I’ve still been noticing some performance
issues however, mainly noticeable when doing any form of
storage migrations. This is largely due to the way vSphere
transfers VM’s in 64KB IO’s at a QD of 32. vSphere does this
so Arrays with QOS can balance the IO easier than if larger
IO’s were submitted. However Ceph’s PG locking means that
only one or two of these IO’s can happen at a time,
seriously lowering throughput. Typically you won’t be able
to push more than 20-25MB/s during a storage migration
There is also another issue in that the
IO needed for the XFS journal on the RBD, can cause
contention and effectively also means every NFS write IO
sends 2 down to Ceph. This can have an impact on latency as
well. Due to possible PG contention caused by the XFS
journal updates when multiple IO’s are in flight, you
normally end up making more and more RBD’s to try and spread
the load.
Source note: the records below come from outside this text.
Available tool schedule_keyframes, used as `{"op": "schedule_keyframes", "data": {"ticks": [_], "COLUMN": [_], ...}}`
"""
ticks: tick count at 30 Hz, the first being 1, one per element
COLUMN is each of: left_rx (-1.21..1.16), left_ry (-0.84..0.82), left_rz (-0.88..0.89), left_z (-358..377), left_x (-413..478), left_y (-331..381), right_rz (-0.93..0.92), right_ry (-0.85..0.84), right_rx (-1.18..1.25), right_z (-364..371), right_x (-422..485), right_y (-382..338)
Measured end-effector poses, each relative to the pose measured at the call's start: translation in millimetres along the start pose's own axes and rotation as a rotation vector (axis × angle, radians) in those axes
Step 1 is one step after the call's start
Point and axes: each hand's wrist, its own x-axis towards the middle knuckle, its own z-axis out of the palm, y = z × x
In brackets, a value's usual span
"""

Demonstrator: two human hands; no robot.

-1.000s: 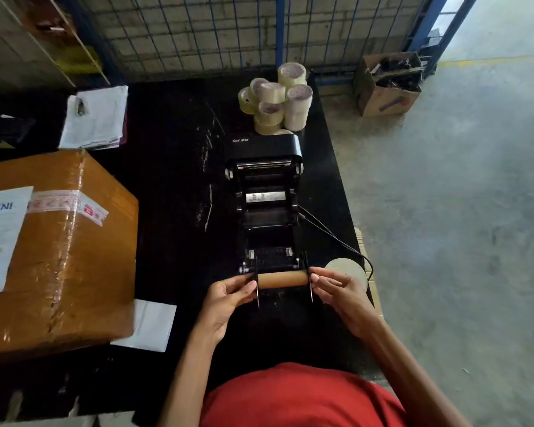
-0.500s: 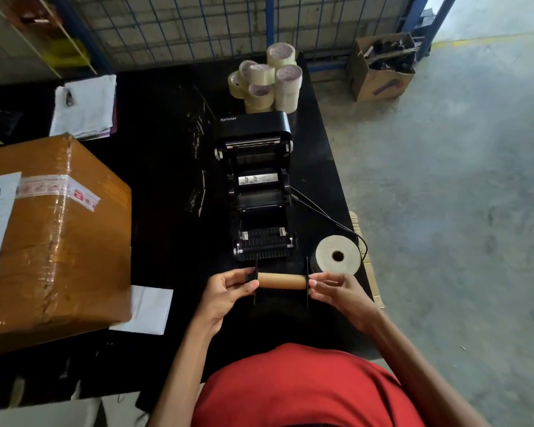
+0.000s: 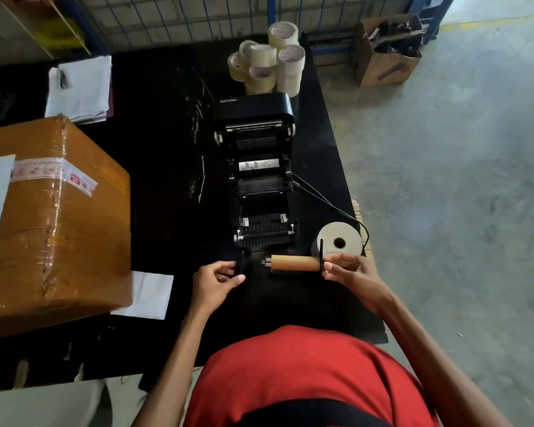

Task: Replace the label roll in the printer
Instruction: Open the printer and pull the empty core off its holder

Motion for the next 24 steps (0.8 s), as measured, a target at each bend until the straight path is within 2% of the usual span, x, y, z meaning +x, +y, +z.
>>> {"op": "schedule_keyframes", "data": {"ticks": [4, 10, 13, 15, 17, 20, 24], "left_rx": [0.416, 0.540, 0.473, 0.296, 0.224, 0.285, 0.366], "left_ry": [-0.032, -0.049, -0.114, -0.193, -0.271, -0.309, -0.260], "left_rz": [0.082, 0.079, 0.123, 0.236, 0.373, 0.521, 0.533], "left_z": [20.4, 24.1, 10.9, -0.1, -3.1, 8.4, 9.7], "left_x": [8.5, 10.9, 9.0, 2.9, -6.8, -16.8, -18.4], "left_y": [-17.0, -16.5, 2.5, 20.0, 42.8, 69.7, 71.5], "right_rz": [-0.016, -0.038, -0.039, -0.028, -0.010, 0.018, 0.023], "right_ry": [-0.021, -0.018, -0.035, -0.048, -0.070, -0.121, -0.133], "right_rx": [-0.045, -0.050, -0.050, -0.044, -0.031, 0.004, 0.000], "right_z": [-2.2, -2.0, -3.9, -2.6, 1.4, 11.6, 15.9], "right_x": [-0.6, -2.0, -2.1, -2.5, -2.4, -1.2, -2.7], "right_y": [3.5, 6.1, 8.3, 9.0, 9.1, 10.2, 9.5]}}
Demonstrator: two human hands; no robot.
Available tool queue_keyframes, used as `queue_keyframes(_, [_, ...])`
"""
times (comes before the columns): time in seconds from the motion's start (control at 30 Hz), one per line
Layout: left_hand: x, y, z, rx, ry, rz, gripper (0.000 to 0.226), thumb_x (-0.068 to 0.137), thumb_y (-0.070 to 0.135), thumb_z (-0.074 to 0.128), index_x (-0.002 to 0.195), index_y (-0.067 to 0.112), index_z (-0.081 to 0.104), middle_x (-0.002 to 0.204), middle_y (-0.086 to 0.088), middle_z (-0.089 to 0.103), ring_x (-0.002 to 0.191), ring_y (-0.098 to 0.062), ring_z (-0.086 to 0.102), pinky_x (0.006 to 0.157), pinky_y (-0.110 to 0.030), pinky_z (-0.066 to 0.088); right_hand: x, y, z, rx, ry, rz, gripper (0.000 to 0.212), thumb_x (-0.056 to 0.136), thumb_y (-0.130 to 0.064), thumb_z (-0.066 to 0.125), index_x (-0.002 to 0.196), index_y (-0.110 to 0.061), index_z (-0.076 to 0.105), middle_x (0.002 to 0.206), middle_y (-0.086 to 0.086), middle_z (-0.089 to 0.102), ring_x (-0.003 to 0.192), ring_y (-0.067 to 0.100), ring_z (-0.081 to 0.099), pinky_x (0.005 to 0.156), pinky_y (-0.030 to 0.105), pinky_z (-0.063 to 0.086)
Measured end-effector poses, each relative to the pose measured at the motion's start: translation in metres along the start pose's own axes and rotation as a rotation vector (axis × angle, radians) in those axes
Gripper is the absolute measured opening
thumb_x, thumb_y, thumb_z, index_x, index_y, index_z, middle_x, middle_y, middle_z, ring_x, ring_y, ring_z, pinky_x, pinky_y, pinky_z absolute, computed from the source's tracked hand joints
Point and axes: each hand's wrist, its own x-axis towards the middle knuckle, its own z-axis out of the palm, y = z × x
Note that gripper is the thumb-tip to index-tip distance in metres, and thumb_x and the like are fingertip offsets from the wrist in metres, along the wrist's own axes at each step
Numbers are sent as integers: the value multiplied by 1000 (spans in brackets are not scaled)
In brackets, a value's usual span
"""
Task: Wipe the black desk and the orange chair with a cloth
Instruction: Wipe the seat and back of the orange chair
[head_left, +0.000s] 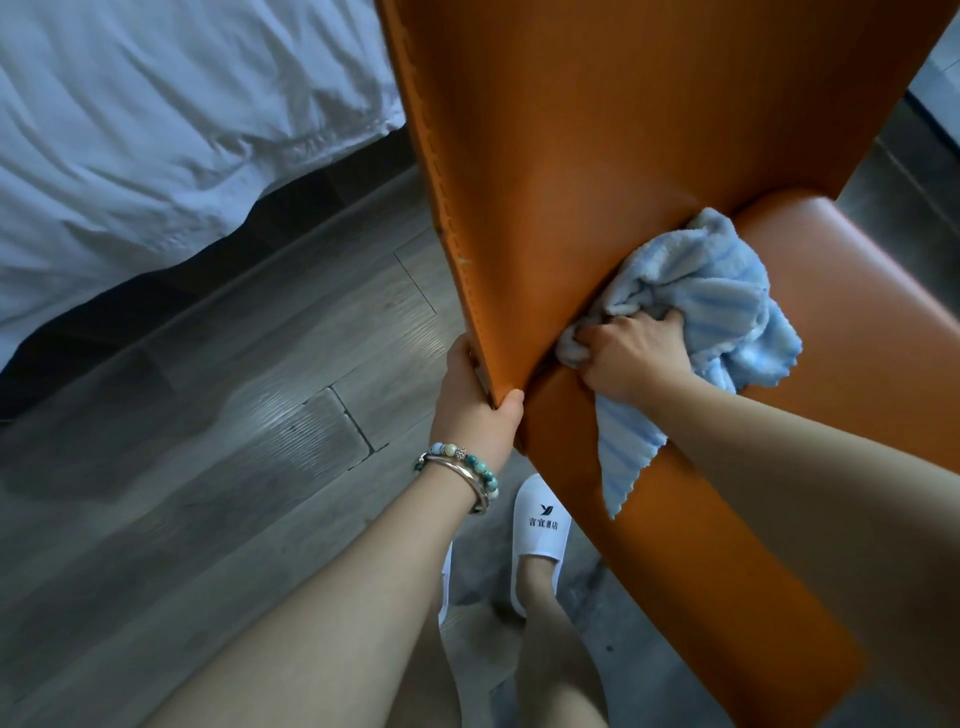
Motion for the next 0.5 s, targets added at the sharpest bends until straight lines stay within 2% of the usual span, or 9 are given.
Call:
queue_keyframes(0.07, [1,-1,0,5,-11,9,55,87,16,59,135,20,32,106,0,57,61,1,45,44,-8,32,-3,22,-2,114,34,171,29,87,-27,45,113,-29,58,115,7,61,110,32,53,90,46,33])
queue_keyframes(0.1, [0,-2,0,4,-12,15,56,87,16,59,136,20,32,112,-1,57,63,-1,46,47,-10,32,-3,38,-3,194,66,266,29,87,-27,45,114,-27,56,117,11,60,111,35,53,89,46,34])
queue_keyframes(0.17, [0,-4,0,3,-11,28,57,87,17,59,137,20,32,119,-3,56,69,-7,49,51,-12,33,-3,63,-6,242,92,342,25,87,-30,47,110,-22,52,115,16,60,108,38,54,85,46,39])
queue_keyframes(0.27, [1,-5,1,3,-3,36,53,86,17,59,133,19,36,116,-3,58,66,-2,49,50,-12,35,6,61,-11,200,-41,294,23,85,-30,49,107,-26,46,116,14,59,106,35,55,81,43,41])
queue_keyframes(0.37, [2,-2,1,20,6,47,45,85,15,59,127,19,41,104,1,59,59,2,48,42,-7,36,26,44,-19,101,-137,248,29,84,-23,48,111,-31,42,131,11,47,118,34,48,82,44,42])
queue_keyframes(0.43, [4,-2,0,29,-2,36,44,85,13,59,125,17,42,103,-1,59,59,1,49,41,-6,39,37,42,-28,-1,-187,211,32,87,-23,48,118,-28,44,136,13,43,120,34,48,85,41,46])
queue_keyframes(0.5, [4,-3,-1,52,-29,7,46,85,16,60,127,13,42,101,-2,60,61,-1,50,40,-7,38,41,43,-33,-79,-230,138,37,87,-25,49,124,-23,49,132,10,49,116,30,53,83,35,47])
This normally means you end up having to do
storage migrations…..you can see where I’m getting at here.
I’ve been thinking for a while that
CephFS works around a lot of these limitations.
1. It
supports fancy striping, so should mean there is less per
object contention
2. There
is no FS in the middle to maintain a journal and other
associated IO
3. A
single large NFS mount should have none of the disadvantages
seen with a single RBD
4. No
need to migrate VM’s about because of #3
5. No
need to fstrim after deleting VM’s
6. Potential
to do away with pacemaker and use LVS to do active/active
NFS as ESXi does its own locking with files
With this in mind I exported a CephFS
mount via NFS and then mounted it to an ESXi host as a test.
Initial results are looking very good.
I’m seeing storage migrations to the NFS mount going at over
200MB/s, which equates to several thousand IO’s and seems to
be writing at the intended QD32.
I need to do more testing to make sure
everything works as intended, but like I say, promising
initial results.
Further testing needs to be done to see
what sort of MDS performance is required, I would imagine
that since we are mainly dealing with large files, it might
not be that critical. I also need to consider the stability
of CephFS, RBD is relatively simple and is in use by a large
proportion of the Ceph community. CephFS is a lot easier to
“upset”.
Nick